AI Tables Intro
There is an ongoing transformational shift within the modern business world from the “what happened and why” based on historical data analysis to the “what will we predict can happen and how can we make it happen” based on machine learning predictive modeling.
The success of your predictions depends both on the data you have available and the models you train this data on. Data Scientists and Data Engineers need best-in-class tools to prepare the data for feature engineering, the best training models, and the best way of deploying, monitoring, and managing these implementations for optimal prediction confidence.
Machine Learning (ML) Lifecycle
The ML lifecycle can be represented as a process that consists of the data preparation phase, modeling phase, and deployment phase. The diagram below presents all the steps included in each of the stages.
Companies looking to implement machine learning have found their current solutions require substantial amounts of data preparation, cleaning, and labeling, plus hard to find machine learning/AI data scientists to conduct feature engineering; build, train, and optimize models; assemble, verify, and deploy into production; and then monitor in real-time, improve, and refine. Machine learning models require multiple iterations with existing data to train. Additionally, extracting, transforming, and loading (ETL) data from one system to another is complicated, leads to multiple copies of information, and is a compliance and tracking nightmare.
A recent study has shown it takes 64% of companies a month, to over a year, to deploy a machine learning model into production¹. Leveraging existing databases and automating the feature engineering, building, training, and optimization of models, assembling them, and deploying them into production is called AutoML and has been gaining traction within enterprises for enabling non-experts to use machine learning models for practical applications.
MindsDB brings machine learning to existing SQL databases with a concept called AI Tables.
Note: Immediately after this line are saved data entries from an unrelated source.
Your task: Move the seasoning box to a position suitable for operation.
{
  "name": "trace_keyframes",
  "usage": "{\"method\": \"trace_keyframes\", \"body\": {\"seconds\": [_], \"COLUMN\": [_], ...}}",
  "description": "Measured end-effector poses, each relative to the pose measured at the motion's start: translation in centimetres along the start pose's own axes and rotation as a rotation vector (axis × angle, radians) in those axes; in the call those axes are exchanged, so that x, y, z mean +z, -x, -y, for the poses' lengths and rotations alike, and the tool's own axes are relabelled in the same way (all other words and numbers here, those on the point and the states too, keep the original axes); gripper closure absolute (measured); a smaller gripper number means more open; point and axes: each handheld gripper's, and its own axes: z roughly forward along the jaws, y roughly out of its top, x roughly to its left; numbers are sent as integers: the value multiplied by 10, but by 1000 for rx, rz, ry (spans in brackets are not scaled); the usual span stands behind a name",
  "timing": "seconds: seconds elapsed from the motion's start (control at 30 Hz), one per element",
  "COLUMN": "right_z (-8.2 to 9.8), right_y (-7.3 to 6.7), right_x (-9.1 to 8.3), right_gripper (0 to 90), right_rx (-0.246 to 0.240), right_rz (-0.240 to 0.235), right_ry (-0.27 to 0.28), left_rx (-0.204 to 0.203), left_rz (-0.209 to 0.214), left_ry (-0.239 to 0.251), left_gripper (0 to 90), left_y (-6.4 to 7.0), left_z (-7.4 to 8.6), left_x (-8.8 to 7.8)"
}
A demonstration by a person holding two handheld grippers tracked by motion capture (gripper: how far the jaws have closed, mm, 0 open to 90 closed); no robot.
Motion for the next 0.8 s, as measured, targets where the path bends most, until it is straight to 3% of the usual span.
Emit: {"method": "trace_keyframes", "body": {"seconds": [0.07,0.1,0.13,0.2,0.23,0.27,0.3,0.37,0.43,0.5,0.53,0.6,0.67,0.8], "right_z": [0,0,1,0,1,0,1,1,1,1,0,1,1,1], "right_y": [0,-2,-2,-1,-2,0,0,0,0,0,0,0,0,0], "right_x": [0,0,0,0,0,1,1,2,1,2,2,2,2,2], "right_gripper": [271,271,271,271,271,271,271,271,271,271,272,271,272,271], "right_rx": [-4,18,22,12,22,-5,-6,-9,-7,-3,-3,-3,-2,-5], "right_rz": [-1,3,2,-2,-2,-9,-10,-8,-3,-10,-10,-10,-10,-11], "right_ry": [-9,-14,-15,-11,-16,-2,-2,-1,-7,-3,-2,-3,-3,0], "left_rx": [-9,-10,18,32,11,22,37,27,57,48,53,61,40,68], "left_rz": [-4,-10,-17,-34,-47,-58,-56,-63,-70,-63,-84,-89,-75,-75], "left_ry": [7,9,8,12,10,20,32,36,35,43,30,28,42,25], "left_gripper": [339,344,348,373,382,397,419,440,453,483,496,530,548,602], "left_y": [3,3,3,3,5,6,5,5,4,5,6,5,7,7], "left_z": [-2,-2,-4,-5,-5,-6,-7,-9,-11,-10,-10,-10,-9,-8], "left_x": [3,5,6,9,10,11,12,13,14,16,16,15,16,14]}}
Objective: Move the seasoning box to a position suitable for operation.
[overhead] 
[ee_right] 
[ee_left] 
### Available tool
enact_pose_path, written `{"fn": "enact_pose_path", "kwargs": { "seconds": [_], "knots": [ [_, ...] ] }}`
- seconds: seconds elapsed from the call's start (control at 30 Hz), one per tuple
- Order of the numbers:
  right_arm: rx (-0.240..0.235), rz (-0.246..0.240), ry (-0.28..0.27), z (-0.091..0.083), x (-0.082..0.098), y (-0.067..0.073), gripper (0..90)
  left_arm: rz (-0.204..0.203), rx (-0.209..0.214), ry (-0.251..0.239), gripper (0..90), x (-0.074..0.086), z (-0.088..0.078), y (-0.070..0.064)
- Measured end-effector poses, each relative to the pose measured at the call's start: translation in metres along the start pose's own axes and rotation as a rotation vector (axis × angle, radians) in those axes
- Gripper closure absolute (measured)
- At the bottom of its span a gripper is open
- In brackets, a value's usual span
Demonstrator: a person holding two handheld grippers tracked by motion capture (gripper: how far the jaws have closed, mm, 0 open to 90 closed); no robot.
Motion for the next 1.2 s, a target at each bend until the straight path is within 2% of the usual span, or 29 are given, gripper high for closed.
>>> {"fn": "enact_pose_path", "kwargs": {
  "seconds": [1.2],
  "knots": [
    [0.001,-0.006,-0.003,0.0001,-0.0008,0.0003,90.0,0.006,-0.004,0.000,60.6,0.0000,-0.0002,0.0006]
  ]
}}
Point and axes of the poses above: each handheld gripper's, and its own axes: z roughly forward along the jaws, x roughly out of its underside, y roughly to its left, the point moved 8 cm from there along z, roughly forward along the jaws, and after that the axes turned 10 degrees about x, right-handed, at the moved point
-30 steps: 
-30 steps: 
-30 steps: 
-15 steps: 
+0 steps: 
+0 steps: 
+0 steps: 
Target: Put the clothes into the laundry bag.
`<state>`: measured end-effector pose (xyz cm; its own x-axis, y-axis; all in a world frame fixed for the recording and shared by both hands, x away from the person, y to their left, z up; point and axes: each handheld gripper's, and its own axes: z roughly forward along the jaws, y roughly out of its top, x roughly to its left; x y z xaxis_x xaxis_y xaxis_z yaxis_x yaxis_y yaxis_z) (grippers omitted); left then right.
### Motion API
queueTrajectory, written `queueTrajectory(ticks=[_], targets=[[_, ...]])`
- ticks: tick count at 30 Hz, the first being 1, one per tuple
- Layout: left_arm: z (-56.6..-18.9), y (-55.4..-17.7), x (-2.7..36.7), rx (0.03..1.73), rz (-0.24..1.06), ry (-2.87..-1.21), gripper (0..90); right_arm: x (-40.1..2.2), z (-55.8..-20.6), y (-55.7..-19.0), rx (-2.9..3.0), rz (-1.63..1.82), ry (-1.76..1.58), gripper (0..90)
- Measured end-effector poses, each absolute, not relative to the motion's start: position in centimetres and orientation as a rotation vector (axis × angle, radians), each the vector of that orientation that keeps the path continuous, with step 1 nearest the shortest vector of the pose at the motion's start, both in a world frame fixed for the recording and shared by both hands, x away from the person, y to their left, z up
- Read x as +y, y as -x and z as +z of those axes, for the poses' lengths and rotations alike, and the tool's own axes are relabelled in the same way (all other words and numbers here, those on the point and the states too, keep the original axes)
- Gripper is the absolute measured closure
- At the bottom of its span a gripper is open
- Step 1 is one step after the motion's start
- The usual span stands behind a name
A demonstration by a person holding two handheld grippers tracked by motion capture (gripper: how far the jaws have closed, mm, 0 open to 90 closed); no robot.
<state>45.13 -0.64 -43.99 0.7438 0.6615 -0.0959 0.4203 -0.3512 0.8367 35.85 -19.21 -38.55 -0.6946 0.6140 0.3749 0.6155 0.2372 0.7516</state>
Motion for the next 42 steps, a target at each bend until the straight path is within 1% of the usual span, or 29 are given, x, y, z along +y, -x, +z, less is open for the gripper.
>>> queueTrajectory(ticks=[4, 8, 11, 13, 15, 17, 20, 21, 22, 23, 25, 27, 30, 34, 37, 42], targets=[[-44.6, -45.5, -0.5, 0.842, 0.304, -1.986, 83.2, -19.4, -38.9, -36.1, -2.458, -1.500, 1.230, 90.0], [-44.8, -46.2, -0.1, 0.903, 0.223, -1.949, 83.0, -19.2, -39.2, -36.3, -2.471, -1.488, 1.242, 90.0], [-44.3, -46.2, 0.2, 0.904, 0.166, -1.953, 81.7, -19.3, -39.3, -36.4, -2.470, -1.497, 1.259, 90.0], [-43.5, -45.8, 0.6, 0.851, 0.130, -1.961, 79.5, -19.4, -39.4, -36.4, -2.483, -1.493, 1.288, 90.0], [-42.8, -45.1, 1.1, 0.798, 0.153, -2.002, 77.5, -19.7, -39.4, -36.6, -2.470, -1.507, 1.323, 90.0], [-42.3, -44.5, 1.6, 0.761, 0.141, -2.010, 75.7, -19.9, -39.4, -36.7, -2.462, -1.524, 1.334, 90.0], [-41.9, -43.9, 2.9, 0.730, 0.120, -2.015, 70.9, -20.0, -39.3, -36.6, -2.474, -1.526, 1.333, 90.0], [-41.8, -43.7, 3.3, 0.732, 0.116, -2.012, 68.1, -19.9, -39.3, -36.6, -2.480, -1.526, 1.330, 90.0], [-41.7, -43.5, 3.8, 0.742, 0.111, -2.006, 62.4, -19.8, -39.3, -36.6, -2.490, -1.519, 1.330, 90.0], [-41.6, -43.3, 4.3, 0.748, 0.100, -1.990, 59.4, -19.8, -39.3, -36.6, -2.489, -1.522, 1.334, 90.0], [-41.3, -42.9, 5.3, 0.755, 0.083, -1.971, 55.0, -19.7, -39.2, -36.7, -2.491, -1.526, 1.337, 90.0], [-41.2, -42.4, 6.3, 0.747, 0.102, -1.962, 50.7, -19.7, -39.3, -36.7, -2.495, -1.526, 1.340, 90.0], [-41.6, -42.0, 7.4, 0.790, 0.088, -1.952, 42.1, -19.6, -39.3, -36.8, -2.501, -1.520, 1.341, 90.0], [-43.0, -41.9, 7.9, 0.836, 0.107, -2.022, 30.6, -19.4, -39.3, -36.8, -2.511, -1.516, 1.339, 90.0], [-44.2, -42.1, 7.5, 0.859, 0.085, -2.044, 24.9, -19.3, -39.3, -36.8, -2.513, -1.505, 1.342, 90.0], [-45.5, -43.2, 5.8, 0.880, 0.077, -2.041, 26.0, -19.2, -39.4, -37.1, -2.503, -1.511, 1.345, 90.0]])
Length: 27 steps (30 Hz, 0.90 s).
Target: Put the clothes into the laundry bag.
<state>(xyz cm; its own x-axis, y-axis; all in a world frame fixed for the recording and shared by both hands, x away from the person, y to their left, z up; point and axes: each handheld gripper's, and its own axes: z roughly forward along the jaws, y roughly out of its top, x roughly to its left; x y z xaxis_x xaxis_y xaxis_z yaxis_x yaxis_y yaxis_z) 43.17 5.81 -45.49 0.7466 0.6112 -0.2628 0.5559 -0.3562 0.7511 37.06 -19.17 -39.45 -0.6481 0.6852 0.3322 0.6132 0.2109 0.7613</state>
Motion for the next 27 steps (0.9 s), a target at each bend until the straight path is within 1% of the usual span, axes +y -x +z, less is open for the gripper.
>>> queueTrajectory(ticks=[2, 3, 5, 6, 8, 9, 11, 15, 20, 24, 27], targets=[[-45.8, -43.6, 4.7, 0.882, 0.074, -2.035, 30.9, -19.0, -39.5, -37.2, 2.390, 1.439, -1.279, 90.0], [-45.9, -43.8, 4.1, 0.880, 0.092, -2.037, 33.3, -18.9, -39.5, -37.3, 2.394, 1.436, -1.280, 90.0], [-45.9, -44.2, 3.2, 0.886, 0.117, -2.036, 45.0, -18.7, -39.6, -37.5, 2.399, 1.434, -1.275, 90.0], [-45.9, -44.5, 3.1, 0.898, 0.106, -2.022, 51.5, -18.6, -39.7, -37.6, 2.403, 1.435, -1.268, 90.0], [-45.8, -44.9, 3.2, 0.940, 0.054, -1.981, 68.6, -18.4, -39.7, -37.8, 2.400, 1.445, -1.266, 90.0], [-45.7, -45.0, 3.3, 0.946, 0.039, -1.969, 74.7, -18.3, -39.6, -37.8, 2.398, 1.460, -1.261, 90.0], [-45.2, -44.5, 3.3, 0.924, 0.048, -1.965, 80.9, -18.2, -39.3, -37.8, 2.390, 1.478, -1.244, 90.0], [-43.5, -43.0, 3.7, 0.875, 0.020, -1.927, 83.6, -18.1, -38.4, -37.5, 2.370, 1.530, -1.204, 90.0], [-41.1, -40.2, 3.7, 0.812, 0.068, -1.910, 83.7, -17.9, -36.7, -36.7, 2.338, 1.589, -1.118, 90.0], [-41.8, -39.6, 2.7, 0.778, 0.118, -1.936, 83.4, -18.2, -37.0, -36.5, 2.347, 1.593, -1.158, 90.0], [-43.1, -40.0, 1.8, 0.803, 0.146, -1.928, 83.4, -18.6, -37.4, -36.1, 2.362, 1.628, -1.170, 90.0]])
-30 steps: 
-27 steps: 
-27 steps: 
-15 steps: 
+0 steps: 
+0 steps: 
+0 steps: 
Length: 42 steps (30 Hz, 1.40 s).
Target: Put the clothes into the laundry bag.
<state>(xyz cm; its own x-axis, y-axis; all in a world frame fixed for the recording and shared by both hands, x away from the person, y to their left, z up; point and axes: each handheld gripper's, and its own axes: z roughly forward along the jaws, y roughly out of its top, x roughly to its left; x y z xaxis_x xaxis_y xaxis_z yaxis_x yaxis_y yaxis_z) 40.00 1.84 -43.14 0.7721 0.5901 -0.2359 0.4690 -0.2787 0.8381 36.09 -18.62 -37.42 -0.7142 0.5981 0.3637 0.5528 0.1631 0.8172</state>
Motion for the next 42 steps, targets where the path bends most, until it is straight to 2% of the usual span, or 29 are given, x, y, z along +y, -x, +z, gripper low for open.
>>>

AI Tables integrate the machine learning models as virtual tables inside a database, create predictions, and can be queried with simple SQL statements. Almost instantly, time series, regression, and classification predictions can be done directly in your database.
Deep Dive into the AI Tables
Let’s consider the following income table that stores the income and debt values.
SELECT income, debt FROM income_table;
A simple visualization of the data present in the income table is as follows.
Querying the income table to get the debt value for a particular income value results in the following.
SELECT income, debt FROM income WHERE income = 80000;
But what happens when we query the table for income value that is not present?
SELECT income, debt FROM income WHERE income = 90000;
When a table doesn’t have an exact match the query will return a null value. This is where the AI Tables come into play!
Let’s create a debt model that allows us to approximate the debt value for any income value. We’ll train this debt model using the income table’s data.
CREATE PREDICTOR mindsdb.debt_model FROM income_table PREDICT debt;
MindsDB provides the CREATE PREDICTOR statement. When we execute this statement, the predictive model works in the background, automatically creating a vector representation of the data that can be visualized as follows.
Let’s now look for the debt value of some random income value. To get the approximated debt value, we query the debt_model and not the income table.
SELECT income, debt FROM debt_model WHERE income = 90120;